A dream I had … what I remember of it … I made dinner for people that included what I recall was a pot roast with brown gravy and root vegetables. I added bourbon to the gravy and it made this woman (who looked like Fifine Brightman) and the other guests so excited. For some reason I remember all the guests being black people.
I digress here as last night I was working on my Sun Guardians site and noticed this guy Joel Wang was someone I thought was so sweet and wonderful. I never met him except through Facebook; but one night at a Comfort and Joy party called Afterglow I finally got to meet him. Well, every day on Facebook I see us tethered in some way through a mutual connection or even a Poke I never got rid of. He died, for me which was suddenly, not very long ago. Maybe it’s been a month maybe more.
Last night I just passed through his profile looking at pictures and remembering the wonderful things he said to me over the last…. I don’t know how long.
Furthermore, it got me thinking about how many people I have lost so far in life. Almost all due to HIV/AIDS and this includes 2 people I was very much in love with. Ron Herrera was my BF in 1992ish and we were together a while but I broke it off for stupid reasons… then he met this guy named Peter and next thing I knew they were both dead.
As for the second person, he is still alive, but I lost him long before the diagnosis. When his mom died he turned to stone a bit and my flakiness did not help the situation much. Yeah I was a douche. I openly admit it.
Yet the list goes on and on. Almost every friend  of mine who became HIV+ became this mean, self-involved, self-loathing, angry person and basically shoved people away who wanted to care and be supportive – loving – and helpful. This includes the douche I live with… talk about universal payback.

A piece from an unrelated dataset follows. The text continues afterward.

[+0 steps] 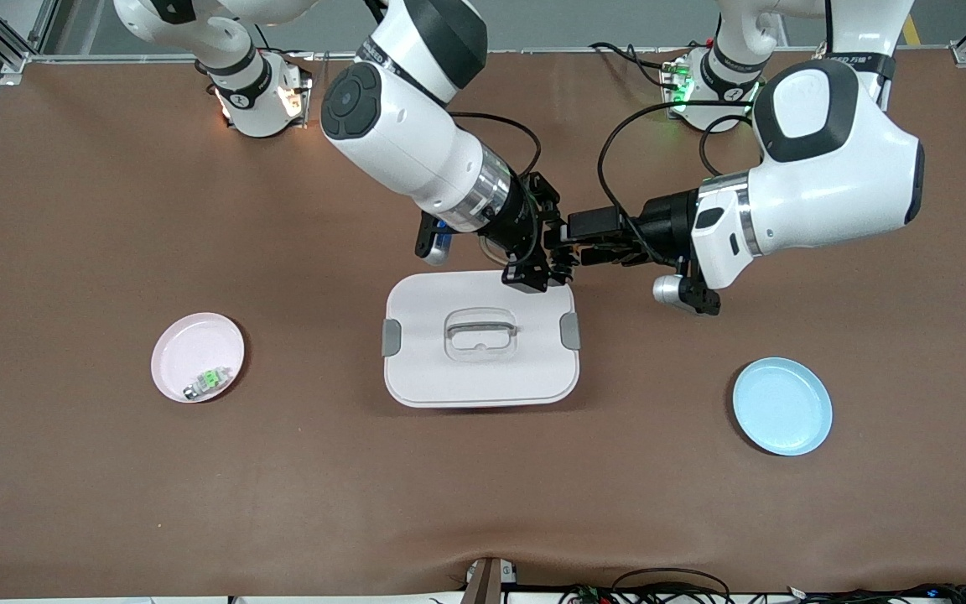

I sat downstairs this morning and all I could do was cry at what I appreciated from Joel. I felt overwhelming grief for those two men whom I loved unlike any other and probably like anyone in the future. These were all funerals I never got to attend. I get to grieve only in my heart.
In loving memory:

  • Ron Herrera
  • Irwin Bajadas
  • Scott Foster
  • Taylor
  • Eloy
  • Joel Wang

Just the names I think about a lot… for some they passed so long ago. It never feels good.